The Rev. James Martin, who has called on the Catholic Church to expand its reach to LGBTQ+ Catholics, said the gender terminology was similar to past statements. But he welcomed the condemnation of the legislation and violence against LGBTQ+ people.

“This cannot be repeated too often as an offense to human dignity. The LGBTQ person, like everyone else, has infinite dignity,” he said in an email.

Francis has made reaching out to LGBTQ+ people a hallmark of his papacy, ministering to trans Catholics and insisting that the Catholic Church must welcome all of God’s children.

But he also denounced “gender theory” as the “worst danger” facing humanity today, an “ugly ideology” that threatens to nullify the God-given differences between men and women. He particularly criticized what he calls the “ideological colonization” of the West in the developing world, where development aid is sometimes conditional on the adoption of Western ideas on gender and reproductive health.

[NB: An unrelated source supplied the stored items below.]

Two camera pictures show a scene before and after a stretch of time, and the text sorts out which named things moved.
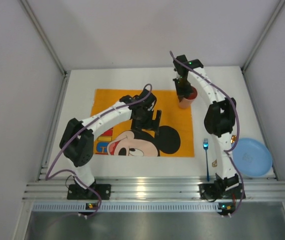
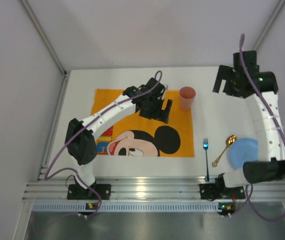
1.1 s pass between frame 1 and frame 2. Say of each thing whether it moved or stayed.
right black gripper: moved
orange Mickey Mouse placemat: stayed
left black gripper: moved
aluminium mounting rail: stayed
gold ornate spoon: stayed
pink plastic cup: stayed
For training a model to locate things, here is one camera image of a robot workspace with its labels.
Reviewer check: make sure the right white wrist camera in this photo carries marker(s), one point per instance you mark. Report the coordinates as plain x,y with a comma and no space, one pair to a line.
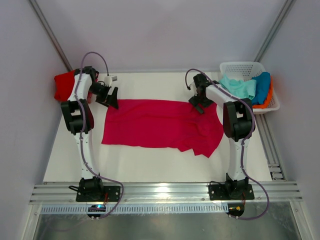
192,86

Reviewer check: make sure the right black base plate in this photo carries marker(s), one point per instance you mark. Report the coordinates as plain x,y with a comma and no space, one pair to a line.
238,190

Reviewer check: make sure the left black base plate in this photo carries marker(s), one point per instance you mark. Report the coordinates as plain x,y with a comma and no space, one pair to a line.
110,193

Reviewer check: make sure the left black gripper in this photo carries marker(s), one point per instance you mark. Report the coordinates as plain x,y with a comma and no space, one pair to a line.
112,100

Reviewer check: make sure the magenta t shirt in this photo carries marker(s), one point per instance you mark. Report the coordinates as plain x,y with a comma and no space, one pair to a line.
152,123

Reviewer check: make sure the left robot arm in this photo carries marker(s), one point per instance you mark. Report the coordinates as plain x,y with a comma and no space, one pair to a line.
79,122

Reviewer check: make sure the slotted grey cable duct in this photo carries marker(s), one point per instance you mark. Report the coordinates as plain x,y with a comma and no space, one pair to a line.
145,208

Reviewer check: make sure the corner frame post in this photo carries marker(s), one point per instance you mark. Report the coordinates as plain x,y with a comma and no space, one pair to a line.
49,32
273,31

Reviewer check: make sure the left controller board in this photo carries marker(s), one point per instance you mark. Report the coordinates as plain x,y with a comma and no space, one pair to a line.
96,211

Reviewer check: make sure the right corner frame post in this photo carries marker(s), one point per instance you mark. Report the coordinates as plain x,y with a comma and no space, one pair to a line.
273,31

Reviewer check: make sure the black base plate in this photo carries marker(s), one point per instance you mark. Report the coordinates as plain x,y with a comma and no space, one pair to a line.
238,190
110,193

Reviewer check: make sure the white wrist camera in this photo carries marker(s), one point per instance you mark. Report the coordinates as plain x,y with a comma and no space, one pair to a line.
109,79
192,86

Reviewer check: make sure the right controller board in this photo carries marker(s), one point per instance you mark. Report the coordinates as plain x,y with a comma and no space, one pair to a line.
235,210

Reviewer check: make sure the controller board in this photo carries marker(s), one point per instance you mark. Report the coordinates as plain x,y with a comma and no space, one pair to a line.
235,210
96,211

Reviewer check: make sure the orange t shirt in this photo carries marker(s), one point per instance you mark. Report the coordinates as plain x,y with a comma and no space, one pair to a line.
269,98

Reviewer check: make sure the red folded t shirt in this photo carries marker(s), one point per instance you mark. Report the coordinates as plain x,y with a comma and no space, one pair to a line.
64,85

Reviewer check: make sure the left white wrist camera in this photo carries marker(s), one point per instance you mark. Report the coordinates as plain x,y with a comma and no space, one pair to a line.
109,79

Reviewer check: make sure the mint green t shirt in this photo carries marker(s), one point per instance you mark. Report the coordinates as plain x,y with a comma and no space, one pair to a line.
239,88

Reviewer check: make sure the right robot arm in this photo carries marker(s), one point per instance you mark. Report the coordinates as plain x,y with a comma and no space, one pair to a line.
238,126

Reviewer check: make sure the blue t shirt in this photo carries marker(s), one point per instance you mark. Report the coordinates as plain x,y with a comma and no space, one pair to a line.
263,82

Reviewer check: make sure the aluminium mounting rail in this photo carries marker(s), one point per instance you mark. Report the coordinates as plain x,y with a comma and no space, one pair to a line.
167,193

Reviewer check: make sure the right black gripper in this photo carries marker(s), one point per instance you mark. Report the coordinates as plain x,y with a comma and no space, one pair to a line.
194,100

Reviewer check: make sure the left corner frame post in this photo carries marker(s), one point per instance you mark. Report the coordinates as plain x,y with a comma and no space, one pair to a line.
49,32

“It should be emphasized that biological sex and the sociocultural role of sex (gender) can be distinguished but not separated,” the new document states.

Transgender activists immediately called the document “hurtful” and devoid of the voices and experiences of real trans people, particularly regarding the distinction between transgender and intersex people.

“The suggestion that gender-affirming health care – which has saved the lives of so many wonderful trans people and allowed them to live in harmony with their bodies, their communities and (God) – could endanger or diminish the dignity of trans people is not only hurtful. but dangerously ignorant,” said Mara Klein, a non-binary transgender activist who participated in the church reform project in Germany.

“On the other hand, the fact that surgical interventions on intersex people – which, if carried out without consent, especially on minors, often cause immense physical and psychological harm to many intersex people to this day – are assessed positively just seems to reveal more of the underlying hypocrisy,” Klein said. .

The document comes at a time of backlash against transgender people, including in the United States, where Republican-led state legislatures are considering a new round of bills restricting medical care for transgender youth – and in some cases, for adults. Additionally, bills governing youth pronouns, sports teams and school bathrooms are also under consideration, as are some school books and curricula.

“In addition to growing hostility toward our communities, we face a Church that does not listen and refuses to see the beauty of creation that can be found in our biographies,” Klein said in an email.